The Atlantic

Bad Arguments for Limiting Speech

The First Amendment is not a problem; it is a solution to many problems.
Source: Navesh Chitrakar / Reuters

In a Washington Post op-ed titled “Why America Needs a Hate Speech Law,” Richard Stengel, who once edited Time, begins by recalling, “When I was a journalist, I loved Justice Oliver Wendell Holmes Jr.’s assertion that the Constitution and the First Amendment are not just about protecting ‘free thought for those who agree with us but freedom for the thought that we hate.’”

But a three-year stint at the State Department caused him to rethink his views. “I came to see how our First Amendment standard is an outlier,” he explained this week. “Even the most sophisticated Arab diplomats that I dealt with did not understand why the First Amendment allows someone to burn a Koran. Why, they asked me, would you ever want to protect that? It’s a fair question.”
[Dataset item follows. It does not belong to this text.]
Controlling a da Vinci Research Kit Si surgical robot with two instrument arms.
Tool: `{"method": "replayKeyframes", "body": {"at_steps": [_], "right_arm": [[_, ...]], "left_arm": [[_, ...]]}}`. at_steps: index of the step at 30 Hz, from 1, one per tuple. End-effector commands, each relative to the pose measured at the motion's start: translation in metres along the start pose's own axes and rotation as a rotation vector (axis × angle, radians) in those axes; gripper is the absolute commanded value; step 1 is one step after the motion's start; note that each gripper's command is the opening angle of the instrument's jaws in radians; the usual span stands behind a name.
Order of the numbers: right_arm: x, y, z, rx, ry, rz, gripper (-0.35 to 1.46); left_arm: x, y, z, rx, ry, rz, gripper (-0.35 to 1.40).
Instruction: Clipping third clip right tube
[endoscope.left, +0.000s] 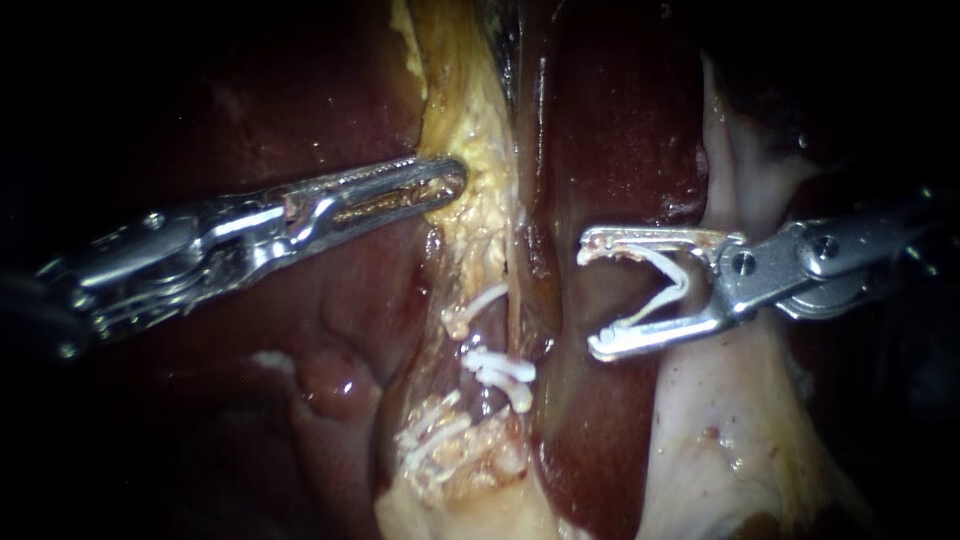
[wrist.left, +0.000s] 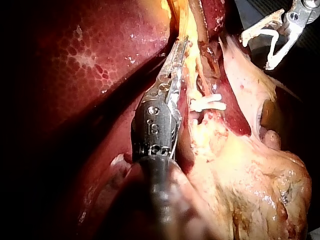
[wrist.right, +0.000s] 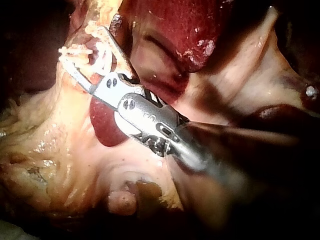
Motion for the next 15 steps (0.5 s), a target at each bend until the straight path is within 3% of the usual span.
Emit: {"method": "replayKeyframes", "body": {"at_steps": [1, 5, 9, 15], "right_arm": [[0.0, 0.0, 0.0, 0.0, 0.0, 0.0, 0.6], [-0.0002, -0.0001, 0.0001, 0.0, 0.0, -0.001, 0.6], [-0.0013, -0.0004, 0.0008, 0.0, 0.0, 0.062, 0.6], [-0.0043, -0.0007, 0.003, 0.017, 0.002, 0.21, 0.6]], "left_arm": [[0.0, 0.0, -0.0001, 0.0, 0.0, 0.0, -0.35], [0.0, -0.0002, -0.0003, 0.0, 0.0, -0.001, -0.35], [-0.0008, -0.0007, -0.0014, 0.004, 0.004, -0.005, -0.35], [-0.0039, -0.0006, -0.0056, -0.005, -0.036, -0.029, -0.35]]}}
I’m not sure it is a fair question. It seems unfair for diplomats from a region where merely being Sunni or Shia or Kurdish or Christian or Jewish, or departing from the al-Qaeda or ISIS interpretation of the Koran, may be enough to put you in mortal danger, to criticize the speech liberties that Americans enjoy.

And it seems derelict for a U.S. diplomat to fail to defend the Bill of Rights to foreign counterparts, who should be perfectly capable of grasping that protecting all speech, however offensive, is one sure way of preventing grave infringements on liberty.